Would you write out each line of the material below exactly, skipping every picture?

::: Dataset content :::

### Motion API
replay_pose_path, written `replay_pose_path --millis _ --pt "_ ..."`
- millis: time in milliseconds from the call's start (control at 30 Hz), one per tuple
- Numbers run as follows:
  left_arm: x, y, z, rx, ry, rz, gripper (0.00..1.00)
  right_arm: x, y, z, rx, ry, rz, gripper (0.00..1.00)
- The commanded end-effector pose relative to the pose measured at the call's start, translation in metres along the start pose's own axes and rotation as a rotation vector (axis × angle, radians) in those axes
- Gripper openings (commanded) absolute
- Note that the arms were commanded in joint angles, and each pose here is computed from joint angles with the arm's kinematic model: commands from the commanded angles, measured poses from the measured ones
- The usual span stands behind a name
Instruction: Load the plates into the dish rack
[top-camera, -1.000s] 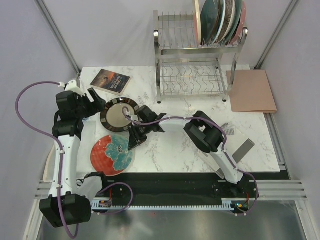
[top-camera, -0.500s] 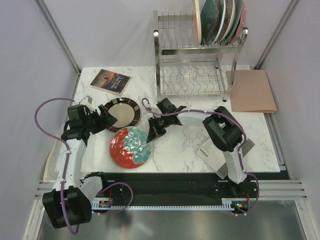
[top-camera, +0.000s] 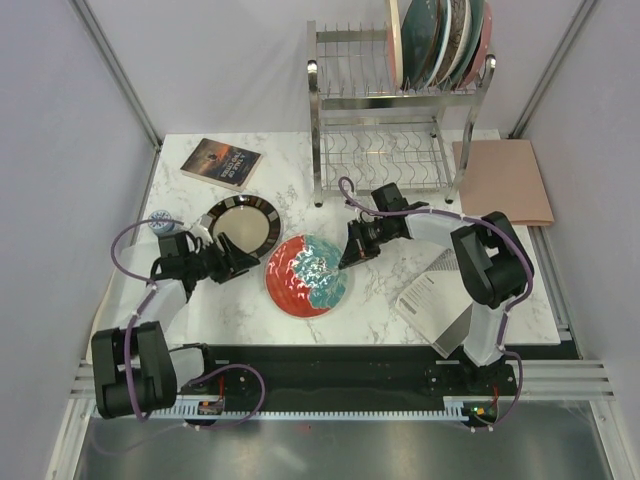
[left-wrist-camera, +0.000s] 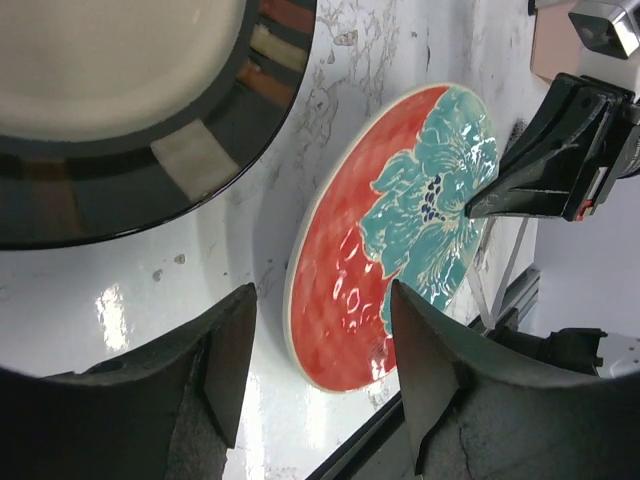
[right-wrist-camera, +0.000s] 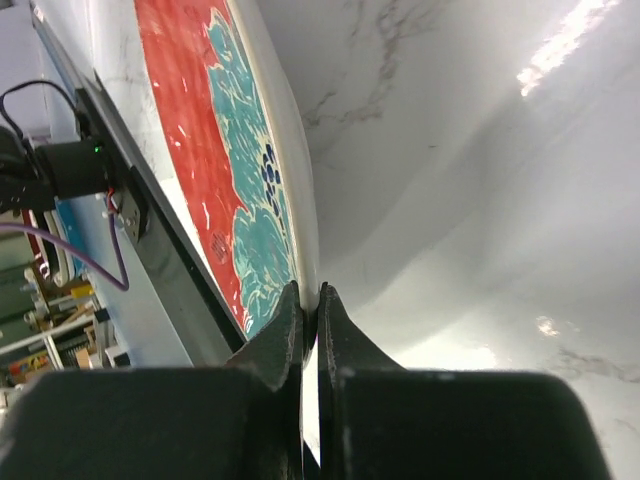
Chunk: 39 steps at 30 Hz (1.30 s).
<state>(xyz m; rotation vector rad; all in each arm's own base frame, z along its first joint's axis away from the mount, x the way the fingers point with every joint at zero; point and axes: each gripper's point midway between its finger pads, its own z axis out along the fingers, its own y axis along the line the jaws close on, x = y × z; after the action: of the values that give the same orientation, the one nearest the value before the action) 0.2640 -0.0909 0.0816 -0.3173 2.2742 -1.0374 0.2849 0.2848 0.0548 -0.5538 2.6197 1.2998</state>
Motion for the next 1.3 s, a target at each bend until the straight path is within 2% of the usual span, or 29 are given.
replay_pose_path --millis 0,167,600,700,733,800,833,900,933,967,1033,1133,1267 --pt "-0.015 -0.021 0.011 0.135 0.008 0.073 0.62 -0.006 0.048 -0.01 -0.198 -0.002 -0.123 0.0" --pt "-0.009 -0.012 0.023 0.136 0.067 0.083 0.62 -0.009 0.061 -0.012 -0.278 0.0 -0.095 0.0" --pt "0.022 -0.024 0.041 0.176 0.208 0.171 0.64 -0.03 0.086 -0.018 -0.396 -0.024 -0.092 0.0" --pt "0.02 -0.031 0.041 0.217 0.221 0.174 0.46 -0.03 0.083 -0.016 -0.386 -0.025 -0.079 0.0" --pt "0.021 -0.033 0.041 0.229 0.231 0.173 0.3 -0.031 0.079 -0.014 -0.367 -0.032 -0.071 0.0" --pt "0.021 -0.041 0.039 0.272 0.246 0.183 0.16 -0.031 0.075 -0.011 -0.354 -0.033 -0.067 0.0" --pt "0.02 -0.043 0.038 0.286 0.249 0.187 0.1 -0.031 0.072 -0.01 -0.347 -0.036 -0.068 0.03" --pt "0.021 -0.051 0.035 0.334 0.261 0.197 0.04 -0.031 0.069 -0.007 -0.329 -0.035 -0.069 0.26" --pt "0.02 -0.053 0.035 0.345 0.262 0.2 0.03 -0.028 0.064 -0.006 -0.318 -0.024 -0.074 0.44" --pt "0.022 -0.056 0.033 0.369 0.272 0.198 0.02 -0.028 0.063 -0.006 -0.307 -0.023 -0.077 0.51" --pt "0.023 -0.058 0.032 0.377 0.276 0.195 0.02 -0.024 0.058 -0.003 -0.302 -0.006 -0.058 0.58" --pt "0.023 -0.058 0.032 0.378 0.275 0.194 0.02 -0.021 0.054 0.002 -0.293 0.004 -0.05 0.62" --pt "0.019 -0.061 0.033 0.391 0.273 0.192 0.02 -0.02 0.052 0.013 -0.276 0.021 -0.035 0.63"
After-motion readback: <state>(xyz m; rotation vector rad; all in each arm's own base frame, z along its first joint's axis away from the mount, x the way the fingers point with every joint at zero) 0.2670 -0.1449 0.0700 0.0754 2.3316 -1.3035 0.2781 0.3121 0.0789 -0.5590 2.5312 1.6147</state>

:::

- **Reply to the exercise**:
### Motion API
replay_pose_path, written `replay_pose_path --millis _ --pt "_ ..."`
- millis: time in milliseconds from the call's start (control at 30 Hz), one per tuple
- Numbers run as follows:
  left_arm: x, y, z, rx, ry, rz, gripper (0.00..1.00)
  right_arm: x, y, z, rx, ry, rz, gripper (0.00..1.00)
- The commanded end-effector pose relative to the pose measured at the call's start, translation in metres along the start pose's own axes and rotation as a rotation vector (axis × angle, radians) in those axes
- Gripper openings (commanded) absolute
- Note that the arms were commanded in joint angles, and each pose here is computed from joint angles with the arm's kinematic model: commands from the commanded angles, measured poses from the measured ones
- The usual span stands behind a name
Instruction: Load the plates into the dish rack
[top-camera, -1.000s] 
[top-camera, -0.500s] 
[top-camera, +0.000s] 
[left-wrist-camera, +0.000s] 
[right-wrist-camera, +0.000s] 
Chunk: 39 steps at 30 Hz (1.30 s).
<state>(xyz m; rotation vector rad; all in each arm's own base frame, z along its first joint's axis away from the mount, x the way the fingers point with every joint at zero; point and axes: each gripper's point midway between its finger pads, its own z axis out along the fingers, its own y axis along the line the jaws close on, x = y × z; after the action: of the values that give the same orientation, the one nearest the value before the action) 0.2640 -0.0909 0.0816 -0.3173 2.2742 -1.0374 0.2849 0.2848 0.0548 -0.5538 2.6197 1.2998</state>
Motion for the next 1.3 s, a target at each bend until the straight path is within 2% of the usual span, or 29 are given.
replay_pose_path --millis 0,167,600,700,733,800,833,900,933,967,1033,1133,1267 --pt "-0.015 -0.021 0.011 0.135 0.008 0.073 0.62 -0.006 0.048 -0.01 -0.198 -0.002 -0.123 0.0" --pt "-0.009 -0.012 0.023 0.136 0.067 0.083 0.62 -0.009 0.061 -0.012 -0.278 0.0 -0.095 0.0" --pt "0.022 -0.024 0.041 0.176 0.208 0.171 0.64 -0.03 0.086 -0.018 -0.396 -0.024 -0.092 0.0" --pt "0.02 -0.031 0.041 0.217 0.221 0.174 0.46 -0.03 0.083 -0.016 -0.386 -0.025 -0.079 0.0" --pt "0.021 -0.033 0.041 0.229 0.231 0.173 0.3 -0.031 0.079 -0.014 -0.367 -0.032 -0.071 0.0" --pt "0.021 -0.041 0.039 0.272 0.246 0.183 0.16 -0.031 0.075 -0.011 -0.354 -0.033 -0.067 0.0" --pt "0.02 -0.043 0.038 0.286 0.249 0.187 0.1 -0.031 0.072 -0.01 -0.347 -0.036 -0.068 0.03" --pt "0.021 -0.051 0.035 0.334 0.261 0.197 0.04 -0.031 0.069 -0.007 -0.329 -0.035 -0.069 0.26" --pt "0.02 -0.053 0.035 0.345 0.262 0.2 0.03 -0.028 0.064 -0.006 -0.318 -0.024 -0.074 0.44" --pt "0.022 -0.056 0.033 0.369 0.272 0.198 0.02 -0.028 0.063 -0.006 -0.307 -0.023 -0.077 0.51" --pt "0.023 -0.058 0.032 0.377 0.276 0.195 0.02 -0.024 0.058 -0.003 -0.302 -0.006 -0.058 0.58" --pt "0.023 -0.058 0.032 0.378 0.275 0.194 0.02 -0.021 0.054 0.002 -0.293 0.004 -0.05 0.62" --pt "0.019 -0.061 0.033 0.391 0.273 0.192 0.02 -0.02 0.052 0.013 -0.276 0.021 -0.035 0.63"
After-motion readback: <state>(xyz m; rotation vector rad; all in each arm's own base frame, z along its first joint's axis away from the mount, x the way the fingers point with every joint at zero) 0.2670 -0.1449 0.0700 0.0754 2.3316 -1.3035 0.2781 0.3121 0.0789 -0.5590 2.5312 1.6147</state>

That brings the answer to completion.